The logical thing to do was to part with my favourite dance partner. Logic doesn’t resonate with the Granddaughter of a Danish Calvery Man. Let alone, the daughter of a Marine who was the first wave ashore Iwo Jima. Damn the Torpedoes!!! It was as if my Mother was heaven sent through her best friend, Jean, ( a lovely lady approaching the age to qualify for a visit with Willard Scott who does daily Tai Chi and Manhattan!

Jean asked her son to “keep Debby’s horse until she can get back on her feet.” The thought occurred, if she thinks I can then maybe I should think so, too!

Pax was moved out to an 80-acre slice of heaven on a hay field, dotted with apple trees, honey bees and the nicest folks I’ve ever had the chance to call friends.

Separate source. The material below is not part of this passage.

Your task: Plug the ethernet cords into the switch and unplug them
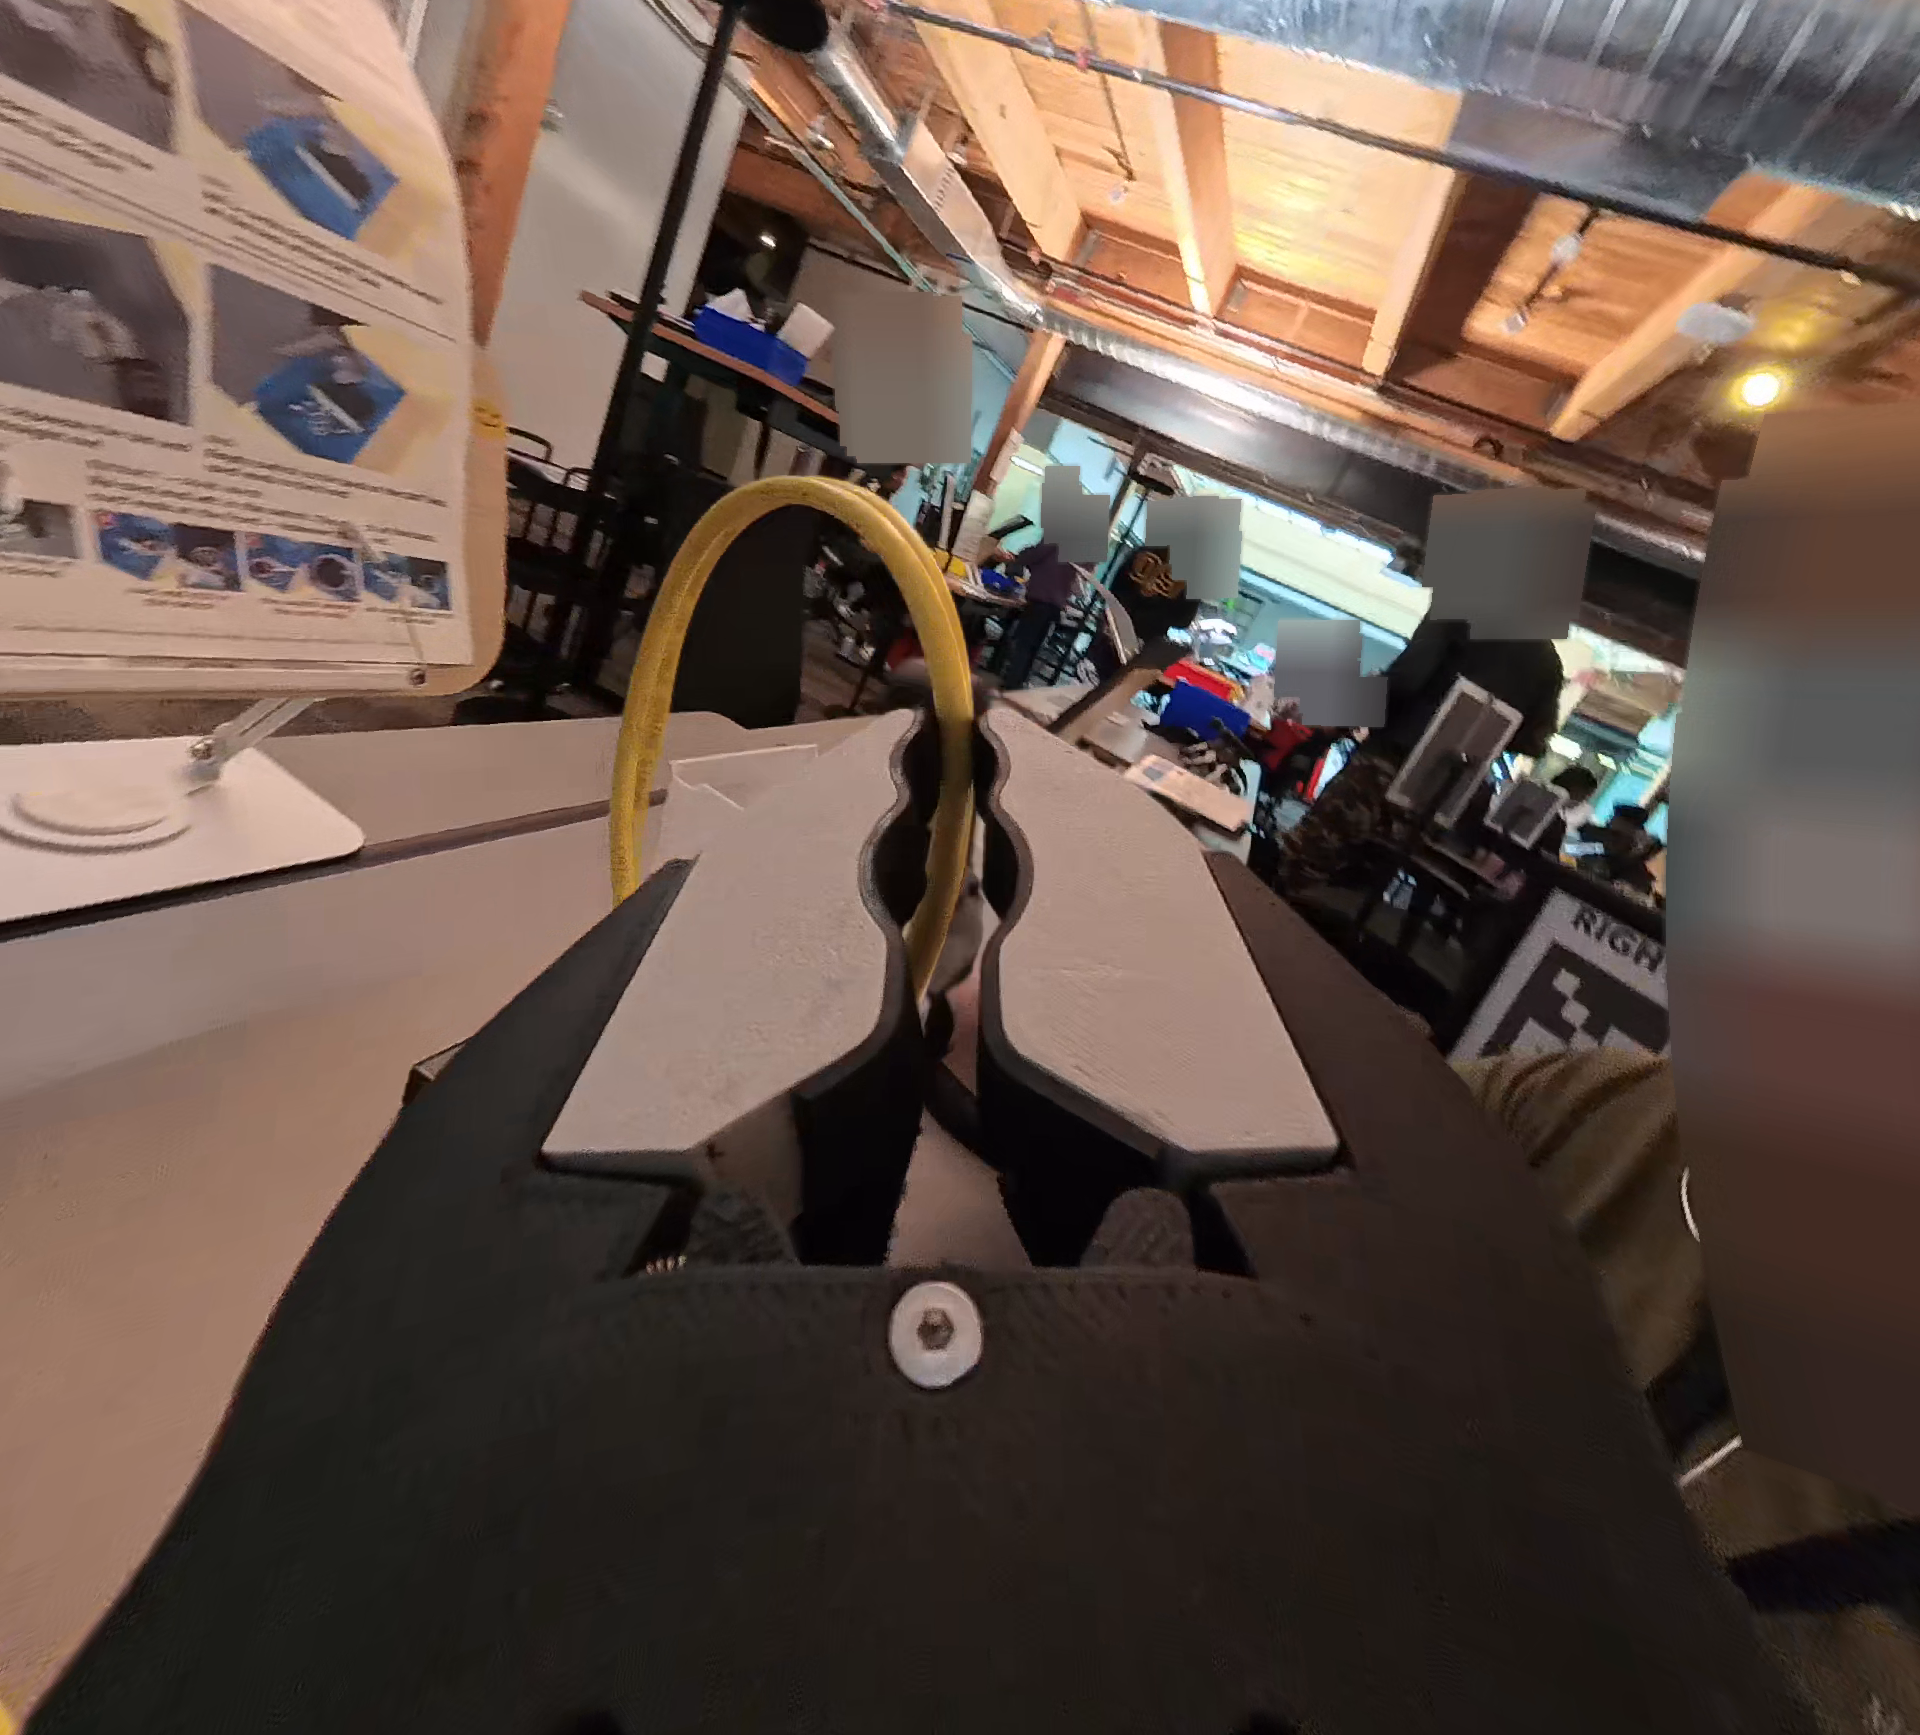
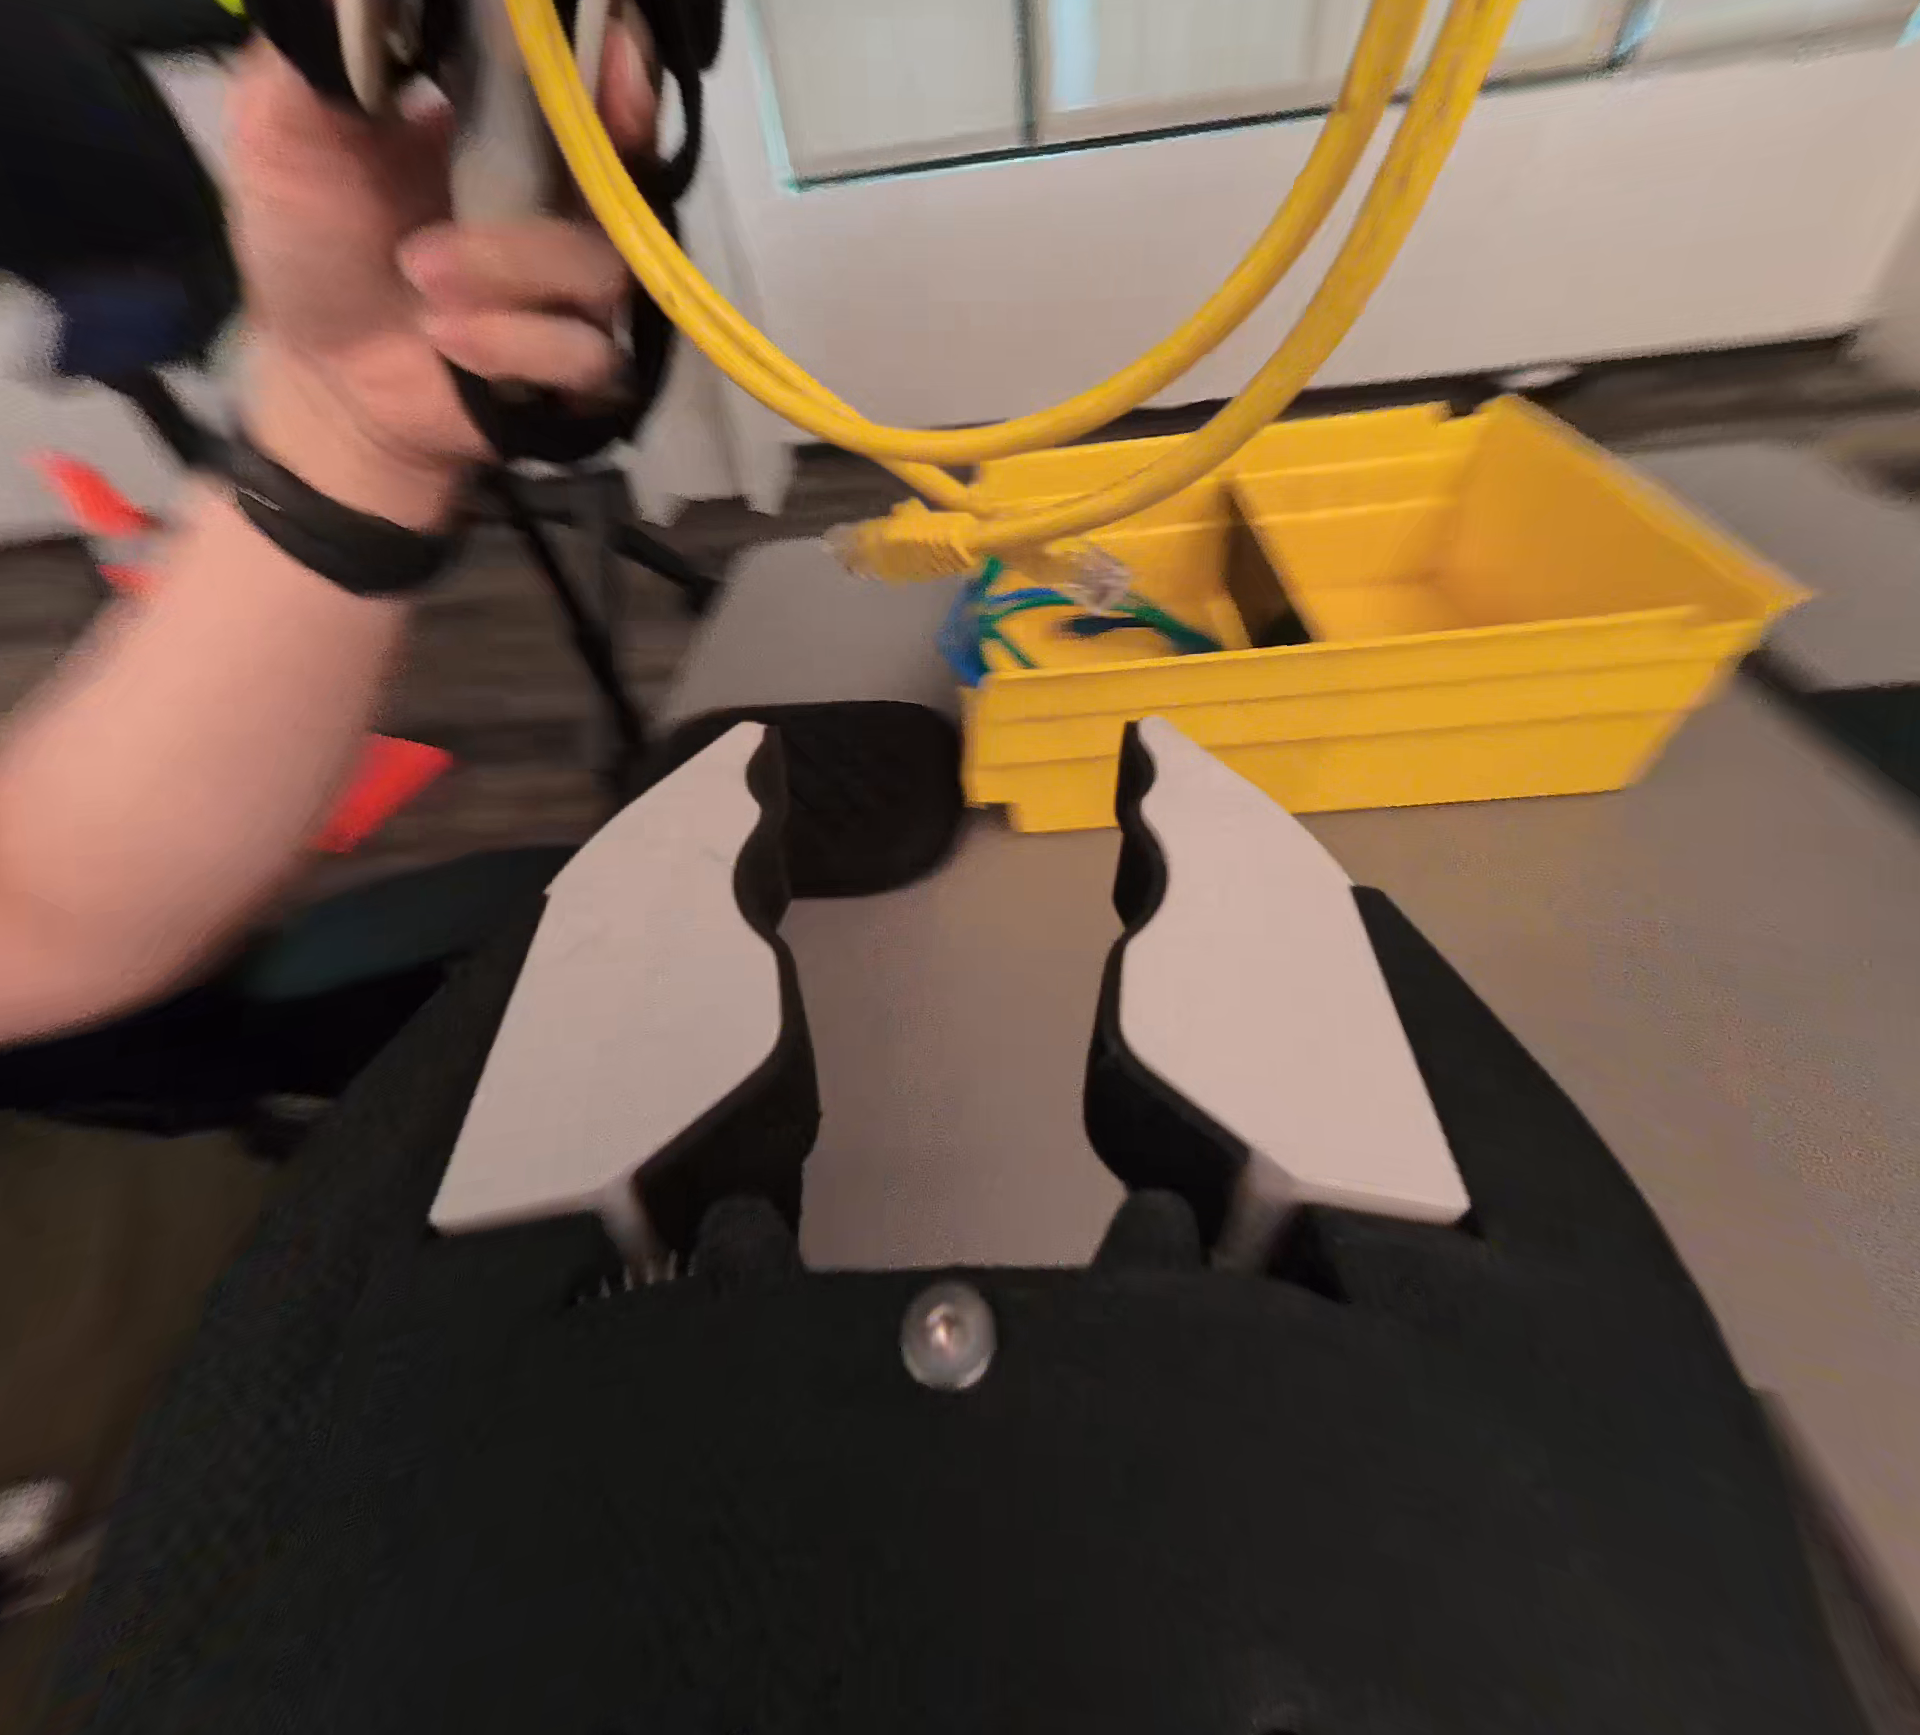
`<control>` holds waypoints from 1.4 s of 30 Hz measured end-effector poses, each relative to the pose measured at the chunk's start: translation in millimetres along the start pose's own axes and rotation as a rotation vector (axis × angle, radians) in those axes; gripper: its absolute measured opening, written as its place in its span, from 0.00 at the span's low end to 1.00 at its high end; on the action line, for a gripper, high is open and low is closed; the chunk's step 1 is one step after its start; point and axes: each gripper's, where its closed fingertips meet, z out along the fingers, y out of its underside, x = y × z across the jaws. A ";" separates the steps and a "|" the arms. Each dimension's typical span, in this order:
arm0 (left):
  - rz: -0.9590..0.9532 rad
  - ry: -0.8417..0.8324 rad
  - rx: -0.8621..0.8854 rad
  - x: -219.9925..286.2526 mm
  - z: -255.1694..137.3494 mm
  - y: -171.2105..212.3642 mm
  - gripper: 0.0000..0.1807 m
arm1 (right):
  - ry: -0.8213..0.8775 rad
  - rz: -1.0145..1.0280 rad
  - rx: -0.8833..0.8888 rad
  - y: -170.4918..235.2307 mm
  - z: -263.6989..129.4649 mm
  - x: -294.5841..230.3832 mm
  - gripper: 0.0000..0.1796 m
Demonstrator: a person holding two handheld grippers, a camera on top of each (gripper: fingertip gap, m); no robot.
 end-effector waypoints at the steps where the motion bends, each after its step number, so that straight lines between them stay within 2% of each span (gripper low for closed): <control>1: 0.016 0.014 -0.017 1.9 2.9 3.3 0.03 | -0.082 0.093 0.022 -1.8 0.7 -6.7 0.36; 3: 0.045 0.044 -0.043 5.5 7.5 9.9 0.03 | -0.207 0.257 0.087 -9.8 -2.6 -13.6 0.34; 8: 0.088 0.160 -0.077 16.2 16.1 23.5 0.03 | -0.241 0.466 0.123 -7.2 -6.9 1.3 0.26; 10: 0.113 0.174 -0.108 16.6 20.4 30.8 0.03 | -0.261 0.487 0.111 -2.6 -4.9 0.4 0.26; 12: 0.148 0.163 -0.132 14.6 23.2 36.8 0.03 | -0.314 0.521 0.092 -0.6 -4.3 -5.2 0.17; 13: 0.156 0.170 -0.146 15.7 23.7 40.0 0.03 | -0.334 0.537 0.099 -1.9 -4.8 -6.8 0.16; 14: 0.162 0.175 -0.151 16.8 23.8 42.2 0.03 | -0.344 0.546 0.105 -2.3 -5.6 -7.5 0.08; 15: 0.166 0.172 -0.146 17.0 23.0 42.9 0.03 | -0.344 0.538 0.089 0.1 -5.7 -7.6 0.03; 20: 0.188 0.148 -0.126 16.3 10.7 46.4 0.03 | -0.254 0.493 0.054 8.1 -8.9 6.8 0.03; 23: 0.245 0.147 -0.121 25.1 0.8 58.7 0.03 | -0.170 0.411 0.053 6.8 -16.4 17.3 0.03; 26: 0.317 0.139 -0.119 40.1 -8.4 76.9 0.03 | -0.008 0.231 0.010 8.1 -23.8 31.9 0.03; 29: 0.359 0.083 -0.239 46.5 -9.1 120.9 0.03 | 0.185 -0.032 -0.005 -3.8 -38.9 46.1 0.03; 32: 0.338 0.051 -0.327 50.3 -1.0 171.3 0.04 | 0.273 -0.291 0.043 -23.6 -53.1 42.9 0.03; 33: 0.354 0.036 -0.326 49.9 2.3 182.6 0.06 | 0.281 -0.333 0.069 -28.3 -55.7 40.1 0.03; 34: 0.376 0.013 -0.310 47.8 4.9 189.1 0.14 | 0.262 -0.366 0.102 -31.8 -56.2 34.3 0.03; 35: 0.397 -0.021 -0.286 42.6 5.9 190.6 0.24 | 0.242 -0.398 0.140 -34.8 -56.1 28.7 0.03; 36: 0.412 -0.060 -0.259 35.4 5.1 188.1 0.29 | 0.223 -0.434 0.179 -36.7 -55.9 24.1 0.03; 39: 0.338 -0.092 -0.210 17.2 -1.3 169.8 0.32 | 0.119 -0.499 0.228 -31.0 -49.3 8.3 0.04; 42: 0.265 -0.181 -0.145 -13.1 -2.5 135.9 0.38 | 0.037 -0.526 0.274 -30.8 -44.4 -6.0 0.04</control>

He became fast pals with their Paint horse who was in need of a “partner in crime.” Being around the horses was healing in and of itself. I would sometimes stay in the next barn apartment and appreciate all the sights and sounds they offered.

The horse bug had firmly reinfiltrated me so I also reinvigorated my volunteering once again at The Cheff Center Therapeutic Riding. Ride . . .Recover is their motto. We fit like a glove! This parlayed into my dabbling in some work at the various venues as well. A few years later I was afforded a few rides by big overstuffed sweet and sane ponies. I asked the dog, who said I lived through it, so next, I made a deal with Pax. You get extra treats if you try to keep me from falling off. A Blood Bay fur covered Saint carried me and tried to guess which way I was going and would have fallen and beat me to the floor to save me. Tit for tat, he figured, I guess. It was definitely feeling like I had a firm foothold back in the saddle.

Working at the Finals at The Kentucky Horse Park took my attention and breath away when they cranked the music up and the Freestyles hit the floor. I tap toed all the way back to Michigan secretly planning my own comeback freestyles. And, sure enough, from pasture to centerline, we danced to our own music in front of Lilo Fore’. It was our first opportunity to ride in an arena in eight years. We hit every mark. I could palpate every footfall as if each step were a gift from God. Apparently, I held it together until the final salute where I was overcome with tears of joy during the halt which looked more like a seizure in the saddle. A few dances later we were invited to compete at the Championships. What a thrill! For starters, this called for a celebratory cake which I brought to the show then, and the two Championships I was treated to since. It’s a thing. Here comes Debby with her Big cake! The afterglow can only last so long. I was craving a piece of wearable hardware to accompany my 4-H pin and went on the hunt to find said treasure, to no avail. Feeling crestfallen that I had done the impossible, and that Pax had allowed me to pull him out of a pasture after years of recess, gave rise to a badge of some sort of honor. For we had “nailed it,” and that’s when it hit me. Out came the colored pencils and crayons and the Farrier Collection was born. Gold and diamonds in the shape of a farrier nail. Every color, every length, every ride. The perfect symbol for those who are equestrian enthusiasts or, like Elaine, the character from Seinfeld put it best in an episode about Europe, “who leaves a country packed with ponies?” Not, this girl. Not now, not then, not ever. You had me at pony!